Thursday, April 13, 2017

Orchard cages

The previous owners had a small orchard of six trees, two apple, two pear, and two cherry, plus a plum tree by the house. That gives us cherries in early summer, then plums in late summer, and the apples and bears in autumn.

Expanding on this, and to test what grows here, we acquired a variety of year or two old trees, mostly grafted on semi-dwarf stock. To protect them, we made some cages that we can sink hopefully 6 inches into the ground to keep out voles, and they can minimizes chewing from the geese, goats and deer.
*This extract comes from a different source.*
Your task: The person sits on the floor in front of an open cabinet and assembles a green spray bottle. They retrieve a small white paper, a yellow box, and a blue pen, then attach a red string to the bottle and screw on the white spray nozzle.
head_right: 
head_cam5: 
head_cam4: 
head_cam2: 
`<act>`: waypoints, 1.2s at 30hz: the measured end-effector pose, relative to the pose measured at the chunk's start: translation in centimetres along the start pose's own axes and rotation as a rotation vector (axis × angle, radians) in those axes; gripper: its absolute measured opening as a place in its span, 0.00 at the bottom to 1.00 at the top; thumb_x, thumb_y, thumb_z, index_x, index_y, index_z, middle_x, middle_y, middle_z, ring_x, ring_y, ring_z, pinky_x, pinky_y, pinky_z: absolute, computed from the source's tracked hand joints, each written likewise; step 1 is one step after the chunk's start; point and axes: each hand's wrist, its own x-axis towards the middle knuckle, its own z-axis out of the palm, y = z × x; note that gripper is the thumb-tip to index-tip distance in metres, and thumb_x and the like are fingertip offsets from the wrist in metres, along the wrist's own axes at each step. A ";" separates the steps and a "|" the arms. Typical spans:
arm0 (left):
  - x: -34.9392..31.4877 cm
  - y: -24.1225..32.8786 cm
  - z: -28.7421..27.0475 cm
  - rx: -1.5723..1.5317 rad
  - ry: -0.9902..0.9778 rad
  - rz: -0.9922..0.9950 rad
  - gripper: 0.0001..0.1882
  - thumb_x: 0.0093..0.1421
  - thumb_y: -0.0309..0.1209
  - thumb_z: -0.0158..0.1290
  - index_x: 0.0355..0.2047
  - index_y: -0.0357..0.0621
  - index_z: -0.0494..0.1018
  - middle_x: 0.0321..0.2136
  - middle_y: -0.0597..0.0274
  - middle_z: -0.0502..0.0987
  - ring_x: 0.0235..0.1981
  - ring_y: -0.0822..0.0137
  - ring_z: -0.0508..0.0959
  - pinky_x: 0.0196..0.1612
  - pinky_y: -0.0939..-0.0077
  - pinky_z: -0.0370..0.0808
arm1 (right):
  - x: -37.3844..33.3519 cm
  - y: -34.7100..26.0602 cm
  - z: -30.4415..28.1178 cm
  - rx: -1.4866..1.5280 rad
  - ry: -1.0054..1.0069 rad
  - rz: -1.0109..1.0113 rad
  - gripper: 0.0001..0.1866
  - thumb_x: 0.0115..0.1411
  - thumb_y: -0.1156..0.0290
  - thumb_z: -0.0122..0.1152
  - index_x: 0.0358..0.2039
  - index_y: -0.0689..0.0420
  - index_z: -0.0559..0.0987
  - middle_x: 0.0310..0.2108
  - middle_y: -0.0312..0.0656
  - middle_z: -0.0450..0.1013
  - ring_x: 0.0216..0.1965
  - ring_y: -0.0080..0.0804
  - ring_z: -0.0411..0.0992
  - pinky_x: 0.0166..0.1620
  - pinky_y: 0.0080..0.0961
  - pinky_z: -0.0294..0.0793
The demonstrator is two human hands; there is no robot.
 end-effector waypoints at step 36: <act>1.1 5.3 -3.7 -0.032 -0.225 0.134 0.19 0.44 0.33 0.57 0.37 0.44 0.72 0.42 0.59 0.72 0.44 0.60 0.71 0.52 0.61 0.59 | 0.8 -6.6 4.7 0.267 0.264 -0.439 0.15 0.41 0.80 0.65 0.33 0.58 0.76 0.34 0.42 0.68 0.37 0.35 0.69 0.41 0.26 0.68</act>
To make each cage, cut a length of 1/2" hardware cloth as close to the wire as possible:

I then trim the stabby pieces off with the next wire, to minimize mess and possible hazard if ingested (the dog likes to lick the shop floor):

Then, I use a tool for assembling rabbit cages to hold the edges together:

See the shape of the linking piece? The straight end goes up against the double pronged side of the pliers, and the curve of the J-shape goes into the single pronged side:

Now, I hold the edges together and make sure that both are inside the curve of the linking piece:


 Until the pliers are all the way closed, and you'll have the first of many links to seam the cage:

I repeated this about every ten squares, which might have been fine every fifteen or twenty.
Then, it was out to the orchard! I set the cage around the freshly planted tree to see where it needed to be dug in, the pulled it off and cut the soil with the shovel:

I used my hand to press the soil partly out of the way, placed the cage and twisted it into place:

Watering it in helps settle the soil again. My trees may still need a support to help them grow straight, but they're pretty protected from most winds here, so I'll watch for a need later in summer. I might add posts to strap them to in the autumn so the snows don't bend them next winter. If I do, I'll probably place three posts equally around the trees, then tie a strap to each pole. Each strap will pass around the tree and tie back to the pole it started from. These should not be tight, as it's not good to cut into the tree trunk.

We're supposed to be a zone 6 by the minimum temperature, but our freeze dates put us in a zone 5. I'm hoping the persimmon and nectarine might fruit occasionally here.